US-Präsident Donald Trump dreht sich die Dinge gern einmal, wie er sie braucht. Ob sie dabei etwas mit der Wahrheit zu tun haben, ist da nicht weiter wichtig. Jüngst erschien es ihm wichtig, zu behaupten, dass Kinder „fast immun“ gegen das Coronavirus sind. Damit diese Falschbehauptung keine Menschenleben kostet, haben Facebook und Twitter nun reagiert.

Facebook löschte einen Video-Ausschnitt aus einem Interview mit Trumps Haussender „Fox News“, den der Präsident auf seiner Seite geteilt hatte. Das Video enthalte „falsche Behauptungen“, erklärte ein Facebook-Sprecher. Es verstoße damit gegen die Regularien des Unternehmens, wonach auf den Seiten des Unternehmens keine Falschinformationen zu der Pandemie verbreitet werden dürften.

Twitter ging da sogar noch einen Schritt weiter und sperrte das Konto von Trumps Wahlkampfteam vorübergehend komplett. Das Unternehmen begründete die Maßnahme ebenfalls damit, dass eine platzierte Botschaft falsche Informationen über die Corona-Pandemie enthalte. An das Trump-Team erging das Ultimatum: Erst wenn der irreführende Tweet über eine angebliche Beinahe-Immunität von Kindern gelöscht sei, würde der Account wieder freigegeben.
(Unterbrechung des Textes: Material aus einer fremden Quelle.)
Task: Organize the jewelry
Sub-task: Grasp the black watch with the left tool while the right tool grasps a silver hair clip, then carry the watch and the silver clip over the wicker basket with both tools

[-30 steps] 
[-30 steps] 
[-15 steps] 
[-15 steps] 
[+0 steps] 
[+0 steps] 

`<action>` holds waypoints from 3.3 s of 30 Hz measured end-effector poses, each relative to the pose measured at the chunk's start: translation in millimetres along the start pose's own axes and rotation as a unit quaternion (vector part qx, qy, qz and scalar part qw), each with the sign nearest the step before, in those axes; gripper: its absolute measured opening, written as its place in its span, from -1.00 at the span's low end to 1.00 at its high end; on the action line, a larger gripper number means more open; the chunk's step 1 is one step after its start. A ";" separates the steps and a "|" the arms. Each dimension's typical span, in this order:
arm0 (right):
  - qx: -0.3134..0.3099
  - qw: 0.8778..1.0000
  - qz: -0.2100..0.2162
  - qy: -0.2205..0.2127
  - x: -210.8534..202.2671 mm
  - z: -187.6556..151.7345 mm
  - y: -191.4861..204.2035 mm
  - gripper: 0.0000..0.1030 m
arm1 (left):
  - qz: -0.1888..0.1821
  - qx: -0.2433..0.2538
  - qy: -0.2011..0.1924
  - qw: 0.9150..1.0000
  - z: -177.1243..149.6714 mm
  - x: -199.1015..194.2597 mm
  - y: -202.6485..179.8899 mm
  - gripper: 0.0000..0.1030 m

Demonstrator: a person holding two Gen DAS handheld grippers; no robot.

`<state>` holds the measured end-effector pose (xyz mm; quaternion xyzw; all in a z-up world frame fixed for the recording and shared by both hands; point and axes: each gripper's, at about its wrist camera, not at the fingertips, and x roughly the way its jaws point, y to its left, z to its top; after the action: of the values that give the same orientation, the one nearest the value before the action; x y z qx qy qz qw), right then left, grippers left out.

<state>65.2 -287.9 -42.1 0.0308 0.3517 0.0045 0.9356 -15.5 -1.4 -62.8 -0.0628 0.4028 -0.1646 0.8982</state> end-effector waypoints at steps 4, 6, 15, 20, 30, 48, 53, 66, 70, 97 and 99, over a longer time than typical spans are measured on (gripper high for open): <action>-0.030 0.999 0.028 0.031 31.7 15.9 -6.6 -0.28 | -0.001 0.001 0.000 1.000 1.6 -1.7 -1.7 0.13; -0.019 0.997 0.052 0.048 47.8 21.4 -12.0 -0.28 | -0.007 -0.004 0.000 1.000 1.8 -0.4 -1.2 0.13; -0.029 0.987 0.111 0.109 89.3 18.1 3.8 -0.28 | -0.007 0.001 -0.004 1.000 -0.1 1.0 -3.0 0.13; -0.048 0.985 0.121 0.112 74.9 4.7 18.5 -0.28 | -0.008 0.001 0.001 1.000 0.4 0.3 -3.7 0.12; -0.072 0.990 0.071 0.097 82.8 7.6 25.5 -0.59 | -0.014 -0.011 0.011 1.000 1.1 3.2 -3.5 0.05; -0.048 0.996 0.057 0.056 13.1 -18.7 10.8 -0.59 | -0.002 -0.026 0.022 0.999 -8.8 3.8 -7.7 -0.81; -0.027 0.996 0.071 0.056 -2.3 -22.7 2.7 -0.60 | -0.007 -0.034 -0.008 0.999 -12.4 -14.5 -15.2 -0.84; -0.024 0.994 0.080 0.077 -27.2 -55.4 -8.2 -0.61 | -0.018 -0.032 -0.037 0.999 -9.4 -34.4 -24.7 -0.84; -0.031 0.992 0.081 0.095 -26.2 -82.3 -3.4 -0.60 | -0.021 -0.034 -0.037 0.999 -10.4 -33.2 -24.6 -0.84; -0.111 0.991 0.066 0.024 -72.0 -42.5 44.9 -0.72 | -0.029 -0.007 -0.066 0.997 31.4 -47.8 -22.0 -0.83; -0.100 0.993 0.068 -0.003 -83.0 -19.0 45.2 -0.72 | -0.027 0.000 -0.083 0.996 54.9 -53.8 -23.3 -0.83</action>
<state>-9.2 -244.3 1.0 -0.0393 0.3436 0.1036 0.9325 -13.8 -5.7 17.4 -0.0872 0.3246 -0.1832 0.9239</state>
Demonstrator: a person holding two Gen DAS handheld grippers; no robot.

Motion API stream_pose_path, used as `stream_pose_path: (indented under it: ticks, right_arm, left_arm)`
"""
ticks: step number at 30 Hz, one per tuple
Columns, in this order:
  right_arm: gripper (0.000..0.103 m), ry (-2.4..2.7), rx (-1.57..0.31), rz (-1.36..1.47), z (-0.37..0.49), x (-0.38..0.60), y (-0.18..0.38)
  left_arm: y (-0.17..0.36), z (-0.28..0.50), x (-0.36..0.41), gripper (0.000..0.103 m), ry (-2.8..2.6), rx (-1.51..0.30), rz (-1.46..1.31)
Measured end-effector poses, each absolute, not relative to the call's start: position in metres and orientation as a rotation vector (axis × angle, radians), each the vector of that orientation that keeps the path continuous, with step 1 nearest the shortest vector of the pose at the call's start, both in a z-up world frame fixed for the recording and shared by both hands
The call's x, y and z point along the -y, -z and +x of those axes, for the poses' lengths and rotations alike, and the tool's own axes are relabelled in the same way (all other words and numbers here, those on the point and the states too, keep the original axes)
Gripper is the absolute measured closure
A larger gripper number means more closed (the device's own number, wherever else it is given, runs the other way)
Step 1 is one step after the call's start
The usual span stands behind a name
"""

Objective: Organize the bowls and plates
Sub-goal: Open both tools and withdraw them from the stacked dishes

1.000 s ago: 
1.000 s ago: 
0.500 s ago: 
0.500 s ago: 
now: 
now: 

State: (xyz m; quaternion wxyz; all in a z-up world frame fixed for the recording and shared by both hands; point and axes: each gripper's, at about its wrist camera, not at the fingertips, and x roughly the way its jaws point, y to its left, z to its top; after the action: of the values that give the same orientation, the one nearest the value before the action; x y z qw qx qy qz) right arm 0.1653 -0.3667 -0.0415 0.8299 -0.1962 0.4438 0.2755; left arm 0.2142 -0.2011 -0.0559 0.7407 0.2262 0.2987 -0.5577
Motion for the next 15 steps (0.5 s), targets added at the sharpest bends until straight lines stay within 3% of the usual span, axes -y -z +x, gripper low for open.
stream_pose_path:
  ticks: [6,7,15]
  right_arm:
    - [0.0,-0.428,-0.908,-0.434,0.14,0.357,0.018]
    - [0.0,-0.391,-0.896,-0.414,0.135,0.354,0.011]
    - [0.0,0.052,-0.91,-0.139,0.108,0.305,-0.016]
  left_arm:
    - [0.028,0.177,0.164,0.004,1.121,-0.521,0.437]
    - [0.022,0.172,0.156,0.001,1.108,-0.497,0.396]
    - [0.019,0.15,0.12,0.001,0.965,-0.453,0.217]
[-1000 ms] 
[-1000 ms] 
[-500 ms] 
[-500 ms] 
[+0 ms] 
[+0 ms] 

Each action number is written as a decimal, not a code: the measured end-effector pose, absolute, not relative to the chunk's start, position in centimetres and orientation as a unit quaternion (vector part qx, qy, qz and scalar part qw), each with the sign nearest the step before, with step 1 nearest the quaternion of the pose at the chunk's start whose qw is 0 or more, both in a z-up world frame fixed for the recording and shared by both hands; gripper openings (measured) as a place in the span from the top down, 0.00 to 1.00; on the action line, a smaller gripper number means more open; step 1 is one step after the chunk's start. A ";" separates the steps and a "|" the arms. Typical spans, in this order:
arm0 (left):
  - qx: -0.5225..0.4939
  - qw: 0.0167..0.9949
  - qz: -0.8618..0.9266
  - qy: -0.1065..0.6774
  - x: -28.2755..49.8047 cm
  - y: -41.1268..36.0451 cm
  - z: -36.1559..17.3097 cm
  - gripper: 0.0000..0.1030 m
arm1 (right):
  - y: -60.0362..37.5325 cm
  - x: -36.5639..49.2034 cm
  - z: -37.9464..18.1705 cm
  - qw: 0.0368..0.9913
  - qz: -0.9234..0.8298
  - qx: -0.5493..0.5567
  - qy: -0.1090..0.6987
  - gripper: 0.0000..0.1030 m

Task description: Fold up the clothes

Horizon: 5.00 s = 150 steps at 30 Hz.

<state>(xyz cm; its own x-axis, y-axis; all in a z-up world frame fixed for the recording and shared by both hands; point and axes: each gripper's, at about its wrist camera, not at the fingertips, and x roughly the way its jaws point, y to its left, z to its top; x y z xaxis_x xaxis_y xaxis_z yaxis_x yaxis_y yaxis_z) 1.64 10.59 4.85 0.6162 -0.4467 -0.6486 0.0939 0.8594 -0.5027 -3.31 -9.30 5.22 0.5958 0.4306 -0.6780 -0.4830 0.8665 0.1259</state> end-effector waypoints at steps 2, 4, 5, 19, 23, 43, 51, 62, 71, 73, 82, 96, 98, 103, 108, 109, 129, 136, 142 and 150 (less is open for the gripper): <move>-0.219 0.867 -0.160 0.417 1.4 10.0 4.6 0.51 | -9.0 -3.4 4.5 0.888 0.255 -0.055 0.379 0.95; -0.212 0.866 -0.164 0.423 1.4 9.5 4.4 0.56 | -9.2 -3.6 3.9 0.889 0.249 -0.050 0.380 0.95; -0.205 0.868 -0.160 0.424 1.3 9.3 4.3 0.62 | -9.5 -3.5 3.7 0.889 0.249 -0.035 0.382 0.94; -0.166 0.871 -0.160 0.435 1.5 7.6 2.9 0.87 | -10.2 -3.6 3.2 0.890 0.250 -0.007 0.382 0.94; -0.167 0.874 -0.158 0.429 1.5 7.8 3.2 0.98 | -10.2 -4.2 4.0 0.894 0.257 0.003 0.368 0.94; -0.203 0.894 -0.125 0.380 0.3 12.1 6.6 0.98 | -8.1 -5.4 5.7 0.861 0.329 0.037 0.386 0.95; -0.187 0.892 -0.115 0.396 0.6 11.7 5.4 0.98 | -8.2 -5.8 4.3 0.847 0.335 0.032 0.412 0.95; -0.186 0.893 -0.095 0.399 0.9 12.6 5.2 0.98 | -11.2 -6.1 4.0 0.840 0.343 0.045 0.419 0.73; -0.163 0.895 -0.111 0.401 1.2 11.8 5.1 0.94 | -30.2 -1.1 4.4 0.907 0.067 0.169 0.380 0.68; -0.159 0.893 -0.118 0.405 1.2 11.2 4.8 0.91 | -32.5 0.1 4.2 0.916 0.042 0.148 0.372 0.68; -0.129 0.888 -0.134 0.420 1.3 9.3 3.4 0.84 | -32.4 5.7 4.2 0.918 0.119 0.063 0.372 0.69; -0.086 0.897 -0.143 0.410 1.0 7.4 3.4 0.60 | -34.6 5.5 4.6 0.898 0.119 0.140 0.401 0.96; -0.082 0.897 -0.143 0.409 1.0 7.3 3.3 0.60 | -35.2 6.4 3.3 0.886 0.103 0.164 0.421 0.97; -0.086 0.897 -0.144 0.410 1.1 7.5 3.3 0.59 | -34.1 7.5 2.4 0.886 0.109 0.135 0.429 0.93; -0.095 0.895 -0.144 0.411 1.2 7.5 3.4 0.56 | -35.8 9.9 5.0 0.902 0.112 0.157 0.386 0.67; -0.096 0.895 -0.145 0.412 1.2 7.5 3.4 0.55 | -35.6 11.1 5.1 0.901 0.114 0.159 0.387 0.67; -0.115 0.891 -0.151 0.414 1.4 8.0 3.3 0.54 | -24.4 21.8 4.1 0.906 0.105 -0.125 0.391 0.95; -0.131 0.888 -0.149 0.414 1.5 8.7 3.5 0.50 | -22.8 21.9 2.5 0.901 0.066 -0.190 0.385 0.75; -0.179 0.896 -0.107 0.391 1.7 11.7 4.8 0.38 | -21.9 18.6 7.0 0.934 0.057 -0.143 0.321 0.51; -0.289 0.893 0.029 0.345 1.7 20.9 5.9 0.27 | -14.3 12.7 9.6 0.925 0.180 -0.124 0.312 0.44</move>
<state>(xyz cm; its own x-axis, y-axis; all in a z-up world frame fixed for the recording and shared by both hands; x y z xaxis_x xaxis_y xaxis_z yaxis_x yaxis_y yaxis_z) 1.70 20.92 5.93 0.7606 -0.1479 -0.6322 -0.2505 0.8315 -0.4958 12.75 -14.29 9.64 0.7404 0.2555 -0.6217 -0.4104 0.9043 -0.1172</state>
Facebook und Twitter gingen zuletzt verstärkt gegen Fake-News vor – und treffen dabei auch immer wieder Donald Trump. Erst kürzlich musste der ein Video löschen, in dem für die Verwendung des Malariamittels Hydroxychloroquin geworben wurde. Experten halten das Medikament für nicht nützlich und teilweise sogar schädlich.